Just like intersections, Milton officials are failing the town
No municipality in the Cape Region has avoided the influx of new construction and associated issues more than Milton. However, with large properties being annexed on all sides of town and the future construction coming with those annexations, that’s going to change. Whether the town’s residents want it or not, Milton is going to see a historic transformation over the next decade.
That’s why now, with those projects still years away from being completed, is the time for Milton officials to start addressing much-needed infrastructure and traffic-related improvements downtown.
During an April 3 meeting, town officials had the opportunity to move forward on improvements to two of the town’s worst intersections – Chestnut/Wharton/Atlantic streets and Mulberry/Federal/Wharton streets. As proposed, those intersections would become four-way stops and also get pedestrian improvements. The projects are state-supported and there’s nonresident funding available to pay for most of the improvements. What should have been a perfunctory vote to confirm unanimous decisions made months ago to proceed with those projects instead turned into performance art when Councilman Larry Savage, for some reason, joined Councilwoman Lee Revis-Plank and Councilman Fred Harvey in voting against the improvements. Ultimately, with Councilwoman Annette Babich absent, the vote failed 3-3.

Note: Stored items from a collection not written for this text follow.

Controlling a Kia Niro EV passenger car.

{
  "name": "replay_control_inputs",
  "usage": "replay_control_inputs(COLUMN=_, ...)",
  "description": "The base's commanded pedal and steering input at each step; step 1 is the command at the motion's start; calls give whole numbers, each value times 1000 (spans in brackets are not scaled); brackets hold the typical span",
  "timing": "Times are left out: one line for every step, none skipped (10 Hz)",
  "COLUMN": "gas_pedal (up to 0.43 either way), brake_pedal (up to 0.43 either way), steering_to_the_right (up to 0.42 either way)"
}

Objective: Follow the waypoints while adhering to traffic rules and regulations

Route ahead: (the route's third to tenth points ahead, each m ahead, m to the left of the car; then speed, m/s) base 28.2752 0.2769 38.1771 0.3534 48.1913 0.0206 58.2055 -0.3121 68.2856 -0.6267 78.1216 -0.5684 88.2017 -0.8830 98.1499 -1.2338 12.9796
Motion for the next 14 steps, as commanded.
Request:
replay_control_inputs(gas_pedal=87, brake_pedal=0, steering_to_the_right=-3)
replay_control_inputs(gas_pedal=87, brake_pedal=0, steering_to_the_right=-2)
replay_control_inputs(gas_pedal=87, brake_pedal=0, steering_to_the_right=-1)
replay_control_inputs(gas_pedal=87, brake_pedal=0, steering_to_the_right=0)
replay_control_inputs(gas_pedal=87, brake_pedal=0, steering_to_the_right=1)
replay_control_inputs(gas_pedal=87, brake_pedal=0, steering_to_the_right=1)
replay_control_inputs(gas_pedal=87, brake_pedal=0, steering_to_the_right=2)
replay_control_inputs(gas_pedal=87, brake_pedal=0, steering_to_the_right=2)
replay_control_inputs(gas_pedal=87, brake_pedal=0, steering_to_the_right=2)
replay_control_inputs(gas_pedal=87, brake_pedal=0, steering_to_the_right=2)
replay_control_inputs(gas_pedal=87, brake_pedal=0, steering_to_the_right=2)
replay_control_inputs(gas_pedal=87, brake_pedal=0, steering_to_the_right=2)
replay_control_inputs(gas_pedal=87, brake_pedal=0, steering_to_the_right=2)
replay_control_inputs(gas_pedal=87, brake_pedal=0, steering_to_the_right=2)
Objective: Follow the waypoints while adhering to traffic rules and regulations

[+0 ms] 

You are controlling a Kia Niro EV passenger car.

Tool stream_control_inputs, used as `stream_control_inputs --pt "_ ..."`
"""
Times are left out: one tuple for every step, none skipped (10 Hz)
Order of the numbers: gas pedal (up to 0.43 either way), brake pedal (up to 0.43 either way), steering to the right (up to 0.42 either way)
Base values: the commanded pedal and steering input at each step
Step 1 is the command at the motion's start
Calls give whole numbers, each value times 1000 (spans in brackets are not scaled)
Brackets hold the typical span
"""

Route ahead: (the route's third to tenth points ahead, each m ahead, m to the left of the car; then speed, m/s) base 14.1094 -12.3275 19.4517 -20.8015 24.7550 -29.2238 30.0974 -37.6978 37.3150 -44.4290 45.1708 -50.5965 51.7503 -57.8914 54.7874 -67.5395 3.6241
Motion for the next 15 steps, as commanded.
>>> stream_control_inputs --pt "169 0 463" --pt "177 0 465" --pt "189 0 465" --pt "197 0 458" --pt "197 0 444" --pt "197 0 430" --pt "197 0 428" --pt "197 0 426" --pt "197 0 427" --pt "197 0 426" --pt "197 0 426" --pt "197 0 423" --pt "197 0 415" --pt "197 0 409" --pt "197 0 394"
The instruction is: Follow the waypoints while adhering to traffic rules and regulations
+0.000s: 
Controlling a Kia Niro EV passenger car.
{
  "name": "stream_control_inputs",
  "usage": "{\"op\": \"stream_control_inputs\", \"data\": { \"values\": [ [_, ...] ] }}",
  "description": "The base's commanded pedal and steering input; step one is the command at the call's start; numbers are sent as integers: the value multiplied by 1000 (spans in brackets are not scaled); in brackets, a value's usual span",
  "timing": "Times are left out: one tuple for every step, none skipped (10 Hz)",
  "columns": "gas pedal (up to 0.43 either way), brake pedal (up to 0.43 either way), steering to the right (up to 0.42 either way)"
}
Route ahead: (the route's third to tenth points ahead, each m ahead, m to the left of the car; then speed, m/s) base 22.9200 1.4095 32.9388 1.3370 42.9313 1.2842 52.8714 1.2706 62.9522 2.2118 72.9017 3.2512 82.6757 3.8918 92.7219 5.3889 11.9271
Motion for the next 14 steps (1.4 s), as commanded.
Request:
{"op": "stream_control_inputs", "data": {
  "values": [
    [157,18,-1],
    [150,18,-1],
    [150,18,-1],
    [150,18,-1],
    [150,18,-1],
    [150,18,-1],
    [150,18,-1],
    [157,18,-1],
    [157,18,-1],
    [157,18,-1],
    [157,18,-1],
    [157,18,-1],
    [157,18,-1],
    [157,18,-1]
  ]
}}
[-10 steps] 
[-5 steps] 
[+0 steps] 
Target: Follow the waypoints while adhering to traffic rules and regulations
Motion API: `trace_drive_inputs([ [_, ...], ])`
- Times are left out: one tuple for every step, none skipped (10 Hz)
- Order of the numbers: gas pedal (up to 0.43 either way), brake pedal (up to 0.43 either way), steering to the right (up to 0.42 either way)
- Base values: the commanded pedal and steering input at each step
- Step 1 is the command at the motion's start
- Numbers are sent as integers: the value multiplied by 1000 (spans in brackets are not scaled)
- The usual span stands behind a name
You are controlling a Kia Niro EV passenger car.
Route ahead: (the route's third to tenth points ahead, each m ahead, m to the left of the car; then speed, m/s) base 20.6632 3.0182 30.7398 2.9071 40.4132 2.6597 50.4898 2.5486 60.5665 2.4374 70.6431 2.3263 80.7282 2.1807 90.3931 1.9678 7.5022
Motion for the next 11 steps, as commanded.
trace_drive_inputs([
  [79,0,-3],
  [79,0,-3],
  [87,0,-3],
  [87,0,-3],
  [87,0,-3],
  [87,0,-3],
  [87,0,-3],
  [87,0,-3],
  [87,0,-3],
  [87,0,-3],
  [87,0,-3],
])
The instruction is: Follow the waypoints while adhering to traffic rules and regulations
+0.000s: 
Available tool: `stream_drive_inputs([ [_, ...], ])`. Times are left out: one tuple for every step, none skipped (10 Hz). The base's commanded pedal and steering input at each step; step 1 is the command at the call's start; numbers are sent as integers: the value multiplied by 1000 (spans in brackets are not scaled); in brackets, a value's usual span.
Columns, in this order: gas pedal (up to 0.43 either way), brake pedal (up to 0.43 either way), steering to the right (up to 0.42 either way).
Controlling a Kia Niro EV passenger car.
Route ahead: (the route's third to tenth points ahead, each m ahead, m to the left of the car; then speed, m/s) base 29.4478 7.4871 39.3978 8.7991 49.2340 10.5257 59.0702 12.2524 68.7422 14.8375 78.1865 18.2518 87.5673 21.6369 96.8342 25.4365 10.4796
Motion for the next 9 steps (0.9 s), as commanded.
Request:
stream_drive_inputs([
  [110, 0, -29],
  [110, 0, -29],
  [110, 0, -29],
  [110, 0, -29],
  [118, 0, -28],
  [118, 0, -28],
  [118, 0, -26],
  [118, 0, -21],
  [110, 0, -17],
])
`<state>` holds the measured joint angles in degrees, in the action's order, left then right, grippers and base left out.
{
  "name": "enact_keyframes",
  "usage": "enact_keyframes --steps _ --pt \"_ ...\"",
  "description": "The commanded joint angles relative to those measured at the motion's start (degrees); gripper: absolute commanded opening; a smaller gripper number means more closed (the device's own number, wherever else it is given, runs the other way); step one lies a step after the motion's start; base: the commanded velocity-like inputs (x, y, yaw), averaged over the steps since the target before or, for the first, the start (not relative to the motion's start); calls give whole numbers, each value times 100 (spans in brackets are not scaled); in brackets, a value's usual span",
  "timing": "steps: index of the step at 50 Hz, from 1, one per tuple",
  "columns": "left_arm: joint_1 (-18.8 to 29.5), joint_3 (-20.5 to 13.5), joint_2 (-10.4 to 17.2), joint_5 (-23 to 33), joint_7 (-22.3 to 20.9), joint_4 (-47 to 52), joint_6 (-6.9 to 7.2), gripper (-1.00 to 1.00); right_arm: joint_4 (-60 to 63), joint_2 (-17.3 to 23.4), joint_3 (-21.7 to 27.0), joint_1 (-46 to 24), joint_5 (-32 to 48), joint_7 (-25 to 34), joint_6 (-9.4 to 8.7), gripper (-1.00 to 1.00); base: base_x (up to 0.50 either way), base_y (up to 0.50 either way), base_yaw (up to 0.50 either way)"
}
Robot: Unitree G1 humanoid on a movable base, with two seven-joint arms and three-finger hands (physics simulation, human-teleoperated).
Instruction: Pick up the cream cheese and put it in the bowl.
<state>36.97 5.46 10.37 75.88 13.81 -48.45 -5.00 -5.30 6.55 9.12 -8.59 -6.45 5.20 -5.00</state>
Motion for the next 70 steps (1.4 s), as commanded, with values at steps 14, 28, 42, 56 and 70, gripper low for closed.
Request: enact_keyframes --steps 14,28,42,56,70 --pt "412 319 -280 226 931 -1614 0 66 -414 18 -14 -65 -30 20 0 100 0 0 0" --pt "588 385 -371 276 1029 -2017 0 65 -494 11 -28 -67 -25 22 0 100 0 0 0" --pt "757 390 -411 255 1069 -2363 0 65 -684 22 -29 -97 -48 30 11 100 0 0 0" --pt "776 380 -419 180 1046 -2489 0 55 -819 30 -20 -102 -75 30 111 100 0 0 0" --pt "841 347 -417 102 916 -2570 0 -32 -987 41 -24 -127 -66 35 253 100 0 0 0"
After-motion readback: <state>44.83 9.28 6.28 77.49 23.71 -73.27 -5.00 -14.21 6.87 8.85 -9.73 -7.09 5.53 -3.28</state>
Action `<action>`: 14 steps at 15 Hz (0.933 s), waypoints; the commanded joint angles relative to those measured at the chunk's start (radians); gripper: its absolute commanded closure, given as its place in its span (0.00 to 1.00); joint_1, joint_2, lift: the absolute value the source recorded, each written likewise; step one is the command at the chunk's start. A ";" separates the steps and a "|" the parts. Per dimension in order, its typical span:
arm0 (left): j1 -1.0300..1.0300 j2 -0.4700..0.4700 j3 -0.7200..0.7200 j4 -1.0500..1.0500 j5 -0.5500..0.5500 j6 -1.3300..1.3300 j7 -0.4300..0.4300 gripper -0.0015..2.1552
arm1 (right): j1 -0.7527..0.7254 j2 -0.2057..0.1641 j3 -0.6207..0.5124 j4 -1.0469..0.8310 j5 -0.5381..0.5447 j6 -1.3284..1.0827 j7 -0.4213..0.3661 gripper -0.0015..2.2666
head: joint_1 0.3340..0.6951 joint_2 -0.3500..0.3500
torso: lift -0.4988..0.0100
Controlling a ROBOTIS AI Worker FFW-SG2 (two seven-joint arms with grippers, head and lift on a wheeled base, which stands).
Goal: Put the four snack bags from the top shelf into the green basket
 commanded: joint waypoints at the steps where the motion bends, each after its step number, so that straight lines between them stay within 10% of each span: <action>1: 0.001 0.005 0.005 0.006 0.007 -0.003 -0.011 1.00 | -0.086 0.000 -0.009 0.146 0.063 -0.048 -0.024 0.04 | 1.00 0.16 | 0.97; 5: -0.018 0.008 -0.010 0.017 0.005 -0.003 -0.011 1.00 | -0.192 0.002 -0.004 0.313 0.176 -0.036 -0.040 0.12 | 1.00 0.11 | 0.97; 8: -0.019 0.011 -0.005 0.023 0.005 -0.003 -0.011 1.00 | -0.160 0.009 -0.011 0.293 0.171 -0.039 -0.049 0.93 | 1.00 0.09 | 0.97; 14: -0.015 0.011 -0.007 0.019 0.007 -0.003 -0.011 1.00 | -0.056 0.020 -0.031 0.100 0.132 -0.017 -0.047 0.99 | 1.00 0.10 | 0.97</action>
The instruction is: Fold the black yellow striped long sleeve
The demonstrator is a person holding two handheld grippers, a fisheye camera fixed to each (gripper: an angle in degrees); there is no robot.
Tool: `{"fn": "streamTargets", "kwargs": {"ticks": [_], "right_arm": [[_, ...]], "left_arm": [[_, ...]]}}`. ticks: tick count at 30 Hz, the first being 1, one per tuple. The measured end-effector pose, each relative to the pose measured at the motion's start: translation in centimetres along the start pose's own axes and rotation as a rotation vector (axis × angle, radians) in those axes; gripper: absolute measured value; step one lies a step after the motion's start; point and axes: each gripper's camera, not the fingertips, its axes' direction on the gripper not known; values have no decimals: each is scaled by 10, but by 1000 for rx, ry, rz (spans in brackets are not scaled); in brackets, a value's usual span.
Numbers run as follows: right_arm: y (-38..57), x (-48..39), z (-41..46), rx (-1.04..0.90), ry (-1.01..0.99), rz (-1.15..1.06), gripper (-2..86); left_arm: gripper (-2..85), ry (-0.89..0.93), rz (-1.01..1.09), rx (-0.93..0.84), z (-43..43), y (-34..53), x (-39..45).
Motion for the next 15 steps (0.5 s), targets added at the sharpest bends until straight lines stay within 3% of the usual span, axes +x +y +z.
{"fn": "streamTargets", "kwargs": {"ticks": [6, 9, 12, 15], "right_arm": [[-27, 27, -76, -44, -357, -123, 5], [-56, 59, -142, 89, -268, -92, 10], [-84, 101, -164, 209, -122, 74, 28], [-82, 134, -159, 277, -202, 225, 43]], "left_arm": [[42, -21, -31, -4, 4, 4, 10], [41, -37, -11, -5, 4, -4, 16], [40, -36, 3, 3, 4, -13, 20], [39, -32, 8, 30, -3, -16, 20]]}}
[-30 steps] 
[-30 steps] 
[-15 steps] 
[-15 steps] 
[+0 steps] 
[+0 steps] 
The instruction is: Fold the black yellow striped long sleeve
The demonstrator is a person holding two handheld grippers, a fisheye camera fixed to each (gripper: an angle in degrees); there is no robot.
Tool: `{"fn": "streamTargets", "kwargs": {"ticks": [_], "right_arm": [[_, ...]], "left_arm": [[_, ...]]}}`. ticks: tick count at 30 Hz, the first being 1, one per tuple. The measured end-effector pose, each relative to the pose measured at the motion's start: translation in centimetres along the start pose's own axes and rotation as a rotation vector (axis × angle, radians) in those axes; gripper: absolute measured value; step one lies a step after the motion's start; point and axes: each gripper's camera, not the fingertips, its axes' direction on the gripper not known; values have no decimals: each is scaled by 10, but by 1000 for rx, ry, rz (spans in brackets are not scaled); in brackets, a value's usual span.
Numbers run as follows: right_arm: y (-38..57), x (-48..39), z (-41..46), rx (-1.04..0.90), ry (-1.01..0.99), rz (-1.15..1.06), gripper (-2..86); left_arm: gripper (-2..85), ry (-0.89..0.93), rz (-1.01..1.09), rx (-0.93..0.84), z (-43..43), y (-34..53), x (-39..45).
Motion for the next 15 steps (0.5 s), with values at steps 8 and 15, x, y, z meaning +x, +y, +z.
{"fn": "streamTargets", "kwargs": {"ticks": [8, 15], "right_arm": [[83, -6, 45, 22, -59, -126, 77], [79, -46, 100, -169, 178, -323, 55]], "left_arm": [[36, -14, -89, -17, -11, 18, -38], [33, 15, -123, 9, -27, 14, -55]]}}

Afterward, when asked by Councilwoman Randi Meredith why he changed his vote, Savage said it was his right to change his opinion and refused to provide a reason why. That is an unacceptable response. Savage, and for that matter Revis-Plank and Harvey, should explain why they now think these improvements aren’t needed. State law may not require them to provide reasons for their votes, but their constituents deserve to know. Not only have their actions jeopardized nonresident-taxpayer funding for the projects in question, but also, their votes are jeopardizing the health, safety and well-being of their constituents.
It appears there’s still time for Milton to take another vote when there’s a full complement of council members. We hope that happens and the town can move forward. But right now, much like the two intersections in question, Savage, Revis-Plank and Harvey are failing the town.